Solver selection for spatial ODE simulations
Previously we have described how to select ODE solvers, and how this can impact simulation performance. This is especially relevant for spatial simulations. For stiff problems, FBDF is a good first solver to try. For non-stiff problems, ROCK2 is instead a good first alternative. However, it is still worthwhile to explore a range of alternative solvers.
Jacobian options for spatial ODE simulations
We have previously described how, when implicit solvers are used to solve stiff ODEs, the strategy for computing the system Jacobian is important. This is especially the case for spatial simulations, where the Jacobian often is large and highly sparse. Catalyst implements special methods for spatial Jacobians. To utilise these, provide the jac = true argument to your ODEProblem when it is created (if jac = false, which is the default, automatic differentiation will be used for Jacobian computation).
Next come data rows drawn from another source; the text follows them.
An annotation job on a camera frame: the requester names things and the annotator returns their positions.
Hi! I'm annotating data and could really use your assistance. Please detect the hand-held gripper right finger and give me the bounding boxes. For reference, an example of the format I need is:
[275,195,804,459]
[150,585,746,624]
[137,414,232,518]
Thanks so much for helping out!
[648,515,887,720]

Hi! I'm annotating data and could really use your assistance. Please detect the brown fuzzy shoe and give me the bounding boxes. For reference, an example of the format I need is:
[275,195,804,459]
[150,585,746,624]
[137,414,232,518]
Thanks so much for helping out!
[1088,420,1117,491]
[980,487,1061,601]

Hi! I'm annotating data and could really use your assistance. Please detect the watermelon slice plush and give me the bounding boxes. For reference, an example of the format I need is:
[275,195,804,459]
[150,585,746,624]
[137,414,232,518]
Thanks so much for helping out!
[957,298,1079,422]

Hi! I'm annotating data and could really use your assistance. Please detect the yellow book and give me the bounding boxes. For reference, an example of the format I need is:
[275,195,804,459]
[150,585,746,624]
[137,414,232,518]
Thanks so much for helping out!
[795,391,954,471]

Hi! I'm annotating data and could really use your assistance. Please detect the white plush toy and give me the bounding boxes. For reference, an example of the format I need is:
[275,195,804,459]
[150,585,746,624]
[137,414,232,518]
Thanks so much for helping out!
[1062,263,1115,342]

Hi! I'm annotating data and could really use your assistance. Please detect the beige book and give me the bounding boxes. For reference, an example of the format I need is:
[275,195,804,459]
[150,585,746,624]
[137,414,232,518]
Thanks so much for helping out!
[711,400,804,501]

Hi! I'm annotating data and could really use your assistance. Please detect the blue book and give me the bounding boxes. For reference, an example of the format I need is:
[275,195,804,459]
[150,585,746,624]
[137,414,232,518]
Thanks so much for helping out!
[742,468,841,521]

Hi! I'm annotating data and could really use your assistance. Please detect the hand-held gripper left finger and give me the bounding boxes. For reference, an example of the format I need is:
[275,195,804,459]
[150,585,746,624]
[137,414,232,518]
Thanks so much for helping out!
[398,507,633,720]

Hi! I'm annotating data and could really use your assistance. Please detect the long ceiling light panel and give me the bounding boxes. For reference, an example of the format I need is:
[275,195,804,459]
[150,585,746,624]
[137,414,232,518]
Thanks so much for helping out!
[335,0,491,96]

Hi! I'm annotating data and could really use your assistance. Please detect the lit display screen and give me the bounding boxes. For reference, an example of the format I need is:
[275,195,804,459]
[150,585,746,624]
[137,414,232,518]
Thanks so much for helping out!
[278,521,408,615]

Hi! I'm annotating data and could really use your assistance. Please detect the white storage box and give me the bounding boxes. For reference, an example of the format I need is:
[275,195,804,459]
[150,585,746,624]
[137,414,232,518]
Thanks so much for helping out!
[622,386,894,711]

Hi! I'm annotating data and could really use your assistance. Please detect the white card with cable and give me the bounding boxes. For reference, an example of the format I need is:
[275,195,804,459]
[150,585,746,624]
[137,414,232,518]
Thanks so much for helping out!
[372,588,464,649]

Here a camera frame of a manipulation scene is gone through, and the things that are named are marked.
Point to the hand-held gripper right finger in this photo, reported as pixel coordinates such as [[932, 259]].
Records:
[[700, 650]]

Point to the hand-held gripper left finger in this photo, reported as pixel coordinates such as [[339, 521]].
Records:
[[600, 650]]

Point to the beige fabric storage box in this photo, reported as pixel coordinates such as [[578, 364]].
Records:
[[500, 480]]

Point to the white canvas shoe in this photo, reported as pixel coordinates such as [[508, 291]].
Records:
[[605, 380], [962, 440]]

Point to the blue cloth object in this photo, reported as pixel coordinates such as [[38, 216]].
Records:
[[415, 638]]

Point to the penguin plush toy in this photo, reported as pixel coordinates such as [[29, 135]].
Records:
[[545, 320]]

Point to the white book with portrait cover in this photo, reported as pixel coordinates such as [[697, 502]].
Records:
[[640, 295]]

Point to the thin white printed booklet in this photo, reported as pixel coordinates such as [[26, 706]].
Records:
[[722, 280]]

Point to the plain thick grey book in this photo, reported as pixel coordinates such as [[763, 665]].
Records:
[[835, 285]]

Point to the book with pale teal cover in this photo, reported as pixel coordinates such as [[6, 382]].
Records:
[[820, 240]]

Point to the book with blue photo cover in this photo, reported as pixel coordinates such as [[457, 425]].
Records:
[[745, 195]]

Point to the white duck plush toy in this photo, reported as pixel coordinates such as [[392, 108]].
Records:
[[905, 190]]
Here we simulate a Brusselator while designating to use Catalyst's computed Jacobian:
using Catalyst, OrdinaryDiffEqBDF
brusselator = @reaction_network begin
A, ∅ --> X
1, 2X + Y --> 3X
B, X --> Y
1, X --> ∅
end
diffusion_rx = @transport_reaction D X
lattice = CartesianGrid((20,20))
lrs = LatticeReactionSystem(brusselator, [diffusion_rx], lattice)
u0 = [:X => rand(20, 20), :Y => 10.0]
tspan = (0.0, 1.0)
ps = [:A => 1.0, :B => 4.0, :D => 0.2]
oprob = ODEProblem(lrs, u0, tspan, ps; jac = true)
sol = solve(oprob, FBDF())For large systems, building a dense Jacobian can be problematic, in which case a sparse Jacobian can be designated using sparse = true:
oprob = ODEProblem(lrs, u0, tspan, ps; jac = true, sparse = true)
sol = solve(oprob, FBDF())It is possible to use sparse = true while jac = false, in which case a sparse Jacobian is computed using automatic differentiation.